Fue entonces cuando el ángel le hace una señal a Sam, él le pasa una cuchilla. Ninguno de los hermanos está seguro de lo que hacen. El ser celestial remanga su gabardina, hace que aquel filo corte su piel. Aquel líquido escarlata brota, el ritmo cardíaco del profano se acelera, su paladar se hace agua.
Tiene hambre, sus instintos le gritan de nuevo. Eran tan simples y primitivos como los de un animal salvaje.

—¿Por qué me haces esto? —Cuestiona, suena contenido, está conteniéndose todo lo humanamente posible.

—Bebe —, exige Castiel. Dean niega.

—No quiero, si lo hago no voy a poder parar.

-—Nadie te está pidiendo que te contengas. Este cuerpo no puede morir de esa forma, de todos modos.

fue cuestión de segundos. El vampiro enterró sus dientes en la extremidad de aquel ser.
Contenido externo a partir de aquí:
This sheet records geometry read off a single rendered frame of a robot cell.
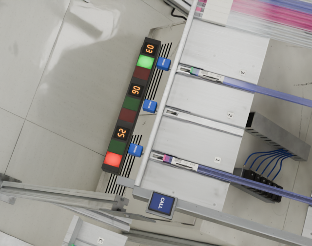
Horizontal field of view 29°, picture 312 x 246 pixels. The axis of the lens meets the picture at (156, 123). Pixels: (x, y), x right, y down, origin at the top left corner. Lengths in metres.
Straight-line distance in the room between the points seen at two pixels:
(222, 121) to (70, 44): 0.86
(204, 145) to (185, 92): 0.13
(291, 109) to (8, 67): 0.90
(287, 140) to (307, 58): 0.30
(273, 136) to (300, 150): 0.13
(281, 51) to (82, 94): 0.71
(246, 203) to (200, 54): 0.50
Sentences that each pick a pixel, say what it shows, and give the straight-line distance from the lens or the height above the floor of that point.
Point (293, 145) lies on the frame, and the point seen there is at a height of 0.66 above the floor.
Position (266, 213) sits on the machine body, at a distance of 1.83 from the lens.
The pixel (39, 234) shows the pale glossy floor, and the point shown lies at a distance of 2.08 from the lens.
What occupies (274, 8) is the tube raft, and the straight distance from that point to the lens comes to 1.53.
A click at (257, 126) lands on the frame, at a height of 0.66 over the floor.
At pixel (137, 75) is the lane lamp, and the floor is 0.65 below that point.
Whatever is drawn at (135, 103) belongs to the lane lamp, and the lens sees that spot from 1.44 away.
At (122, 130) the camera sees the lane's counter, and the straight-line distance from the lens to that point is 1.42.
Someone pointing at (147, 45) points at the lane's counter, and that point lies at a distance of 1.49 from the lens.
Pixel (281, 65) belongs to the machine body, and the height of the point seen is 0.62.
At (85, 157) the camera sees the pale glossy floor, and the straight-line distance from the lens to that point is 2.14.
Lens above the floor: 1.83
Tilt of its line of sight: 52 degrees down
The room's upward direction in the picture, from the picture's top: 88 degrees clockwise
Escuchó un gesto de dolor, pero lo único que captaba su completa atención era el dulce néctar que succionaba.

Castiel siente como este bebía sin parar. Lágrimas cayeron en el concreto, desapareciendo entre las gotas de espesa sangre. Acaricia la cabeza del mayor de los hermanos Winchester, puede sentir a este sollozar mientras seguía alimentándose.

Por un segundo Dean puede escuchar los latidos del ángel, puede sentir una pizca de calidez en su cuerpo. Puede oler lágrimas que no son suyas.

Y entonces siente su propio corazón frenarse ante el tacto del ángel por atrás de su cabeza. Escucha los gritos de su hermano. Logra levantar su mirada hasta el rostro angelical del otro, lee sus labios.

—La próxima vez que salvaré, Dean —logra identificar. Dean sonríe y logra formar unas pocas palabras antes de que aquella luz le destruyera desde adentro.

—Tú siempre estás salvándome —Formuló antes de que aquella profana existencia se viera extinta en manos de un servidor del cielo.

No sería la primera o última vez en que las cosas terminaban de esa forma, Castiel ya había vivido varias veces momentos como esos. El destino era caprichosa y tenía razones para jugar con él.

Pero sin duda, la próxima vez sería la última, lo salvaría.